In the lines below, look for "black". Copy each line where it appears.

(Records for this exercise):
╭──
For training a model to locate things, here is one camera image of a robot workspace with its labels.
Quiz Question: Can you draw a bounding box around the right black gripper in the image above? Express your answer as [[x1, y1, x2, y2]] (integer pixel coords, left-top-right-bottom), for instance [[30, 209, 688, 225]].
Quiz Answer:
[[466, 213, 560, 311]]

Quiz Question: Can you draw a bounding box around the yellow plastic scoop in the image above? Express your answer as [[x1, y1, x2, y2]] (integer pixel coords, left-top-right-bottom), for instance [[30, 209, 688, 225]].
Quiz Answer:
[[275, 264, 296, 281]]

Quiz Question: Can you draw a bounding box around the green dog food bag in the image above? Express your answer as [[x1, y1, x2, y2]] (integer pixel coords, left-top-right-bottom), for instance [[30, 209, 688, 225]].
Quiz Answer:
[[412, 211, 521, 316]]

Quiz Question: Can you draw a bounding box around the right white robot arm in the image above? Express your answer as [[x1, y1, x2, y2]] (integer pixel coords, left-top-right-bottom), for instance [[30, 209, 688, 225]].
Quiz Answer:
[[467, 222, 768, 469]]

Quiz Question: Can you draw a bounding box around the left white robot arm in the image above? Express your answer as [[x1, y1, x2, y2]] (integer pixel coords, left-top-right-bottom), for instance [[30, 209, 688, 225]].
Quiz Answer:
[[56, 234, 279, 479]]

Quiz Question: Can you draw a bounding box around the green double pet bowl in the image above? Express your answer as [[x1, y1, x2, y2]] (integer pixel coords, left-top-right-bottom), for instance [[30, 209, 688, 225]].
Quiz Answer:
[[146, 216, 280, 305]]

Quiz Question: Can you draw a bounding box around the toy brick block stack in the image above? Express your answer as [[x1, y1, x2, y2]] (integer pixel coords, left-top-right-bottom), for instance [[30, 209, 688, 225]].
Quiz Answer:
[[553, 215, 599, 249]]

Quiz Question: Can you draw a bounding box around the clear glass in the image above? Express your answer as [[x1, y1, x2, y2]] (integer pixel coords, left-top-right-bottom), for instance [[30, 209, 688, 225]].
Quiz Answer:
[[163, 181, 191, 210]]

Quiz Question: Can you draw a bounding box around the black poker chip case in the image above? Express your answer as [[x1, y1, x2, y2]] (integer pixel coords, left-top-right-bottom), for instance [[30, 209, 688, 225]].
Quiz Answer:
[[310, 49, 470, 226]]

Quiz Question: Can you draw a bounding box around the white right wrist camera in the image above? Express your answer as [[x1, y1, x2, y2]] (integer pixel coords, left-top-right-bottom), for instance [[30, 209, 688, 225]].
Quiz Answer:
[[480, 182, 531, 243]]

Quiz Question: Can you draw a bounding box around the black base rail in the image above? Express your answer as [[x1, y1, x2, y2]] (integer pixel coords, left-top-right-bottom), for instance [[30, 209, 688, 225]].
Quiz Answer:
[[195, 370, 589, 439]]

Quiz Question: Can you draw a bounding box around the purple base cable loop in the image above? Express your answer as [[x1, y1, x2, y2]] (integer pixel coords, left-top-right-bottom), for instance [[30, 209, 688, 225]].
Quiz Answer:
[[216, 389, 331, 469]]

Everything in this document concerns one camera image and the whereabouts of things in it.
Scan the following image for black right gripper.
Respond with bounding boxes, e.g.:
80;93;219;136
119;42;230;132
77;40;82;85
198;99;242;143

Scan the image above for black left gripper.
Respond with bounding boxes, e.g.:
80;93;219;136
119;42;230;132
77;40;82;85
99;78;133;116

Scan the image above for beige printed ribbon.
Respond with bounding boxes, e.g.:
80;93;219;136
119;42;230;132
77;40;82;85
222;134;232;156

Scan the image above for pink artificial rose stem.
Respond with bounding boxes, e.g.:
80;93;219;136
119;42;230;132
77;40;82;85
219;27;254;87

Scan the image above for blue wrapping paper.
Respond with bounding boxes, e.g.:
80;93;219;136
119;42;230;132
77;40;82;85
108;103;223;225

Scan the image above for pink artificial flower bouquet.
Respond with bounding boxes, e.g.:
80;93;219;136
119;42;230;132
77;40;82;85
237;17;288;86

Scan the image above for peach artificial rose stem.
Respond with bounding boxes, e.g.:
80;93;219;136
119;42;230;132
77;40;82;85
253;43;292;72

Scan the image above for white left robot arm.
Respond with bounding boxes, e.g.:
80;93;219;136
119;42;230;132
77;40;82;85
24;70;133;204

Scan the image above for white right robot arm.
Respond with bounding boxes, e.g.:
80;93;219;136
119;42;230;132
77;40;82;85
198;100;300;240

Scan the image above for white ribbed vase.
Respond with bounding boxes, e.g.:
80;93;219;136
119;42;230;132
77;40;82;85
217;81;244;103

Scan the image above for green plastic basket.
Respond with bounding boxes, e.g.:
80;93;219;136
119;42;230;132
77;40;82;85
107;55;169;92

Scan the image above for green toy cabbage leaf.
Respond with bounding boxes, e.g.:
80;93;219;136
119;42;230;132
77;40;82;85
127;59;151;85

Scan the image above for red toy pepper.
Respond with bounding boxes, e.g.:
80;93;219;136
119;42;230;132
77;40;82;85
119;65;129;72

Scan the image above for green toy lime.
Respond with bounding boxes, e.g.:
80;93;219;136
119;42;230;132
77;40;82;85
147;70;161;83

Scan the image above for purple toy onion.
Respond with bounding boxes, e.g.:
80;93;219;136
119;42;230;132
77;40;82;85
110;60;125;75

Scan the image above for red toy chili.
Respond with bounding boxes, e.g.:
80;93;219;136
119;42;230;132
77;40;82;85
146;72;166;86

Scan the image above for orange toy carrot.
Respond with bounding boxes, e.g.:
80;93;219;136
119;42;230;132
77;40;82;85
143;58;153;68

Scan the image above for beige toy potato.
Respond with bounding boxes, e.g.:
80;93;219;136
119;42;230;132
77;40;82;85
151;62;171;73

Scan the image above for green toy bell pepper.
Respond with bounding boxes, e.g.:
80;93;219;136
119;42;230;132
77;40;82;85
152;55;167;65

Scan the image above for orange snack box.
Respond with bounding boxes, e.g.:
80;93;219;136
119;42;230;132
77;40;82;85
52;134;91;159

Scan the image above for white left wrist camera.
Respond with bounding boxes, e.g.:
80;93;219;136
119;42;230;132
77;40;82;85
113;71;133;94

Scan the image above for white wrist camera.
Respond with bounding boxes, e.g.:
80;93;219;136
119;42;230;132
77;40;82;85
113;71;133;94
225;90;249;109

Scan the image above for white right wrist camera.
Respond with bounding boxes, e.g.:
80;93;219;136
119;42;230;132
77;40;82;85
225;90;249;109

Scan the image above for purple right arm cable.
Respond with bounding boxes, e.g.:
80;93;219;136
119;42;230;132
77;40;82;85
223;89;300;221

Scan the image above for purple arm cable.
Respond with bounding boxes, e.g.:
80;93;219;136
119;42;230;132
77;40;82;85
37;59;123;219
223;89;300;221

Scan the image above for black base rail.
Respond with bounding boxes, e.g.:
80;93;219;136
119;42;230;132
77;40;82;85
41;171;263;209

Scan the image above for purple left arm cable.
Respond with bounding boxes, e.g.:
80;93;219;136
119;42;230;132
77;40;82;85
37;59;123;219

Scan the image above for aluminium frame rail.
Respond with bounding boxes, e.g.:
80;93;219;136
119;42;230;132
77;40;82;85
╰──
(Task response):
Quiz Question: Can you draw a bounding box around the right black gripper in the image above? Express your answer as [[x1, y1, x2, y2]] (integer pixel coords, left-top-right-bottom), for instance [[30, 209, 688, 225]].
Quiz Question: Can you draw a bounding box around the black poker chip case in the image above? Express your answer as [[x1, y1, x2, y2]] (integer pixel coords, left-top-right-bottom), for instance [[30, 209, 688, 225]].
Quiz Question: Can you draw a bounding box around the black base rail in the image above? Express your answer as [[x1, y1, x2, y2]] (integer pixel coords, left-top-right-bottom), for instance [[30, 209, 688, 225]].
Scan the following image for black right gripper.
Scan the image above for black left gripper.
Scan the image above for black base rail.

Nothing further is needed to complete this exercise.